I found plenty of treasures, as I do everywhere we wander. Tiny green sea urchin shells were tucked into the drift, blown ashore by the wind and waves. Giannis pointed out a tonna galea (giant sea snail) tossing in the waves, which I was just able to reach with a long stick. It was empty but a little slimy, so it's going into the compost pile to be cleaned by microorganisms. Just down the way we saw a live one, and I found one more, an empty shell as big as my outstretched hand. That one also came home with me.
As we maneuvered the rocky cliffs that encircle the base of the mountain, we came across openings that revealed small meadows and steep walls of limestone rock, crowned by sinuous olive trees. These weren't the ancient quarries I had hoped to find, but were the remains of limestone quarries that were active until the mid-1900s.

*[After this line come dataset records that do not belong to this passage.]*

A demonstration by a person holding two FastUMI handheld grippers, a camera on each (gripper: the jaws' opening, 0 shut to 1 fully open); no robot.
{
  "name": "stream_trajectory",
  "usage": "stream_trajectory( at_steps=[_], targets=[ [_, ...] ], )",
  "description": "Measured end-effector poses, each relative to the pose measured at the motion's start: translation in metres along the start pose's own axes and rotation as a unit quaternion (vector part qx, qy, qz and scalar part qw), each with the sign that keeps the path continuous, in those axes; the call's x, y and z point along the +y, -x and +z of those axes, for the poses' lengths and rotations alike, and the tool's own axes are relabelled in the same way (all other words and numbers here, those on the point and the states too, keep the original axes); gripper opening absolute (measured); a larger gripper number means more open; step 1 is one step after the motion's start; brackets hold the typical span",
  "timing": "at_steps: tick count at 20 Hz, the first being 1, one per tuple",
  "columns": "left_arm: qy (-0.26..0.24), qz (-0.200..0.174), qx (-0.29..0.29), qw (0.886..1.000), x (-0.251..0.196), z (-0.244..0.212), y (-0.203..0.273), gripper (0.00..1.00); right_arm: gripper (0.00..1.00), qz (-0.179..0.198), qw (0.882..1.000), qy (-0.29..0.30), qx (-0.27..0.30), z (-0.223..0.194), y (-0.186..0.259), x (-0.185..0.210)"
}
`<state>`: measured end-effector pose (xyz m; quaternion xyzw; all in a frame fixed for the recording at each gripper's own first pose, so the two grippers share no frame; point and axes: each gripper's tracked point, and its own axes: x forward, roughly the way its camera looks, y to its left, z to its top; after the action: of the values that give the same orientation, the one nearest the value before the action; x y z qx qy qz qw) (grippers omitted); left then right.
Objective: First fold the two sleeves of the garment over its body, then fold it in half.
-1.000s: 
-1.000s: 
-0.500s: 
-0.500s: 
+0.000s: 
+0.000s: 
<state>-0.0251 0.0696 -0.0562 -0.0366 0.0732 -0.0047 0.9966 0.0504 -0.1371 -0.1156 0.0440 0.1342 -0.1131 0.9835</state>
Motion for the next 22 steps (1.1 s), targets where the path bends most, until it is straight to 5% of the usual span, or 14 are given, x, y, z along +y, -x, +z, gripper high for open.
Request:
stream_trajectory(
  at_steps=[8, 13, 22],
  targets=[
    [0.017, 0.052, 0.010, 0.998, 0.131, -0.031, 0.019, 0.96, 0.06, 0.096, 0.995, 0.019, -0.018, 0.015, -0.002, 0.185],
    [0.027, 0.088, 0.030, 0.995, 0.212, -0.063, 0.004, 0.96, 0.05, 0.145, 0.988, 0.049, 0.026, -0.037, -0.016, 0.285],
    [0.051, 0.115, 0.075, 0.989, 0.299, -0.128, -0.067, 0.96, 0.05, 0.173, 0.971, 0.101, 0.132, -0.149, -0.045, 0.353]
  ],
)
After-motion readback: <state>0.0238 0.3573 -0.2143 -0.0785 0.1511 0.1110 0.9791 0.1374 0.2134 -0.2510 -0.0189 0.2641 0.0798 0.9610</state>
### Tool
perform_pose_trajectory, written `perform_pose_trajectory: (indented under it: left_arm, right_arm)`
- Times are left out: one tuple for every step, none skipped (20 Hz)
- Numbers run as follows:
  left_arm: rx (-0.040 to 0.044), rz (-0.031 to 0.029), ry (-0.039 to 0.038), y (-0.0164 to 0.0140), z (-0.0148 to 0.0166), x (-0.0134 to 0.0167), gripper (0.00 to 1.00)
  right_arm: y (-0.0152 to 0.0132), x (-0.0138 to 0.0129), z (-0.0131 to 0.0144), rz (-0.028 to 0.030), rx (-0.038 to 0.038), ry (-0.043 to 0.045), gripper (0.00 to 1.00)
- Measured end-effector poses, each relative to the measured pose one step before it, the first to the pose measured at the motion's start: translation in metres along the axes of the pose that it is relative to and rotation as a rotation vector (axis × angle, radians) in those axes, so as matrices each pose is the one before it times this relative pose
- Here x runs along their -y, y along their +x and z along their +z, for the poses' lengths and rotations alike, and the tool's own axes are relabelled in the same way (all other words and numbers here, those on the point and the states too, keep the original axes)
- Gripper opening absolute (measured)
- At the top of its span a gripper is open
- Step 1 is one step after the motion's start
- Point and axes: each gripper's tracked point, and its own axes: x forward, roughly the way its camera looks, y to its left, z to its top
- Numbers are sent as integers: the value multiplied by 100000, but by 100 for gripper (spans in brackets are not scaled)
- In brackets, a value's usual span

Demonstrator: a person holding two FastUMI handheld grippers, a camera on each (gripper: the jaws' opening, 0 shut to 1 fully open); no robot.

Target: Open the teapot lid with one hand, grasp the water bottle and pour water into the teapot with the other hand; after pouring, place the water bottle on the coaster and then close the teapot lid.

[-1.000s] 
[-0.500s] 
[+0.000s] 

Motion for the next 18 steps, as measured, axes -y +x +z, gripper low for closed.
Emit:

Nearly hidden in the thick brush beneath them were deep round caves of drystacked stone, the remnants of lime kilns. Giannis' father and many other villagers worked very hard to turn the local limestone mountains into quicklime for building and plastering. They cut and carried great bundles of thorny oak down the mountainsides to fire the kilns. We run across old lime kilns nearly everywhere we roam, but these were the biggest I have seen. There were four of them, mostly in beautiful condition, stone arches and all.
Rounding the western side of Βατσίνα, we came across a little boat that had been blown ashore, made of flimsy fiberglass and pink styrofoam. It didn't look very seaworthy but made for a lovely photograph.
We continued around to the southern side of Βατσίνα where we headed inland. There we found a crumbling farmhouse at the foot of the hill, a few of its plastered stone walls were still standing.
We didn't climb to the top of the mountain (yet) to find the ancient quarry, but we did discover a section of an ancient marble column in the collapsed porch of the old farmhouse. It made a convenient plinth to hold up a bearing post and quite likely was a remnant of worked marble from the old quarry that tumbled down or got broken in transit and left behind.
Just as we reached the road, I discovered a trash dump amidst the rubble at the base of the hill. It contained parts of old clay water jars, rusty cans, broken bottles, old shoes, and other wonderful little remnants from the village that lay just beyond. My favorite find was a little piece of printed vinyl from a schoolchild's satchel. I rescued it, of course.